Tenor: Er ist gestorben, und so wird es leider, leider nicht zu einem Urteil kommen - aber natürlich war alles, was man ihm vorwarf, die reine Wahrheit.
Folgerichtig wird dann vorgeführt, wie man dem Mann die Gesamtschuld an der Katastrophe des Zerfalls Jugoslawiens zuschustern kann, ohne ein Wort darüber zu verlieren, welche Schwierigkeiten in Den Haag herrschten, auch nur einen Anklagepunkt schlüssig zu belegen. Ohne ein Wort darüber zu verlieren, daß das Tribunal ihm eine medizinische Behandlung in Rußland verwehrte und somit im Grunde schon ein informelles Todesurteil aussprach.
Auch das ist für Leute, die sich ein bißchen informierten, keine Überraschung. Denn schon ein paar Wochen nach Eröffnung des »Prozesses«, der anfangs von enormem Medienrummel begleitet war, wurde es merkwürdig still um die Sache, und es kristallisierte sich eine für das Tribunal äußerst unangenehme Entscheidung heraus: Entweder Verurteilung mit äußerst schwachen Gründen (es wäre im Grunde das von vornherein feststehende Gesinnungsurteil gewesen) oder ein peinlicher Freispruch, jedenfalls was die schwersten Anklagepunkte wie Völkermord angeht.

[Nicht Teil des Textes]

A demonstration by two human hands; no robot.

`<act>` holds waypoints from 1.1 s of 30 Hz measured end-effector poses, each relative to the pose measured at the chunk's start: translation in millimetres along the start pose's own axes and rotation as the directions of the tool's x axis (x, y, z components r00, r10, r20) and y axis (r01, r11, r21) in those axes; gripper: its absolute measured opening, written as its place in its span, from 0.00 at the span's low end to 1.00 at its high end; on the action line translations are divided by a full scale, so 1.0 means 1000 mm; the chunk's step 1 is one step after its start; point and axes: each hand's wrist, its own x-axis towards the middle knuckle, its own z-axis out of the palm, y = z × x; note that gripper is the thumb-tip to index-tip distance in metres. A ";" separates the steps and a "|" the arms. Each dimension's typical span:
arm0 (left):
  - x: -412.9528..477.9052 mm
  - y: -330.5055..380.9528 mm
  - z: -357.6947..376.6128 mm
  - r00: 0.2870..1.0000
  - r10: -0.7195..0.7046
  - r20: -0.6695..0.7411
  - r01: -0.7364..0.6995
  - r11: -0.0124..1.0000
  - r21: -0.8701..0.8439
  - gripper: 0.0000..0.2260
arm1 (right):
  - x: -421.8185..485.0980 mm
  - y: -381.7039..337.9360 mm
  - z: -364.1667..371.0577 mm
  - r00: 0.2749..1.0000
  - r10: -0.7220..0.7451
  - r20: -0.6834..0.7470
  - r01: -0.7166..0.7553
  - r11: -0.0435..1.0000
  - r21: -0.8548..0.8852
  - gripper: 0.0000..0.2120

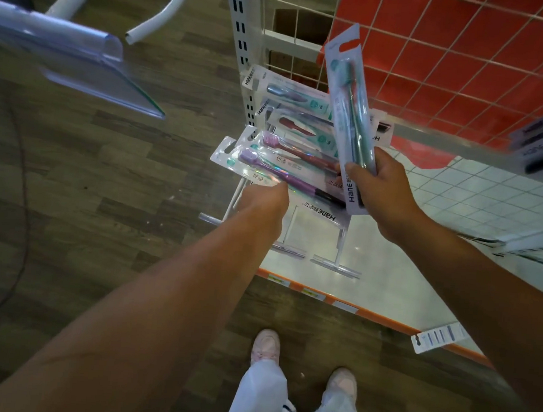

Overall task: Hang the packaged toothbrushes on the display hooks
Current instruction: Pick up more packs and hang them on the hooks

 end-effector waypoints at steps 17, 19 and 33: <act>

So kommt der Tod Milosevics den politischen und publizistischen Leitfiguren des Westens äußerst gelegen: Da kein Urteil gesprochen werden wird, können die Anklagepunkte bis zum Erbrechen heruntergebetet werden, als seien sie schon das Urteil, Milosevic kann - für die Interventionsmächte äußerst entlastend - als der alleinige Urheber der jugoslawischen Tragödie dargestellt werden, und das Tribunal wird nicht auf die eine oder andere Weise das Gesicht verlieren müssen. M.a.W.: die publizistische Endlösung der Balkanfrage ist vollzogen, der »dritte Weg« ein für allemal diskreditiert, und die Privatisierung und Verelendung des Balkans kann wie vorgesehen durchexerziert werden.
Es ist schon fast schauerlich anzusehen, wie genau der o.g. SPIEGEL-Artikel dieses Szenario bedient.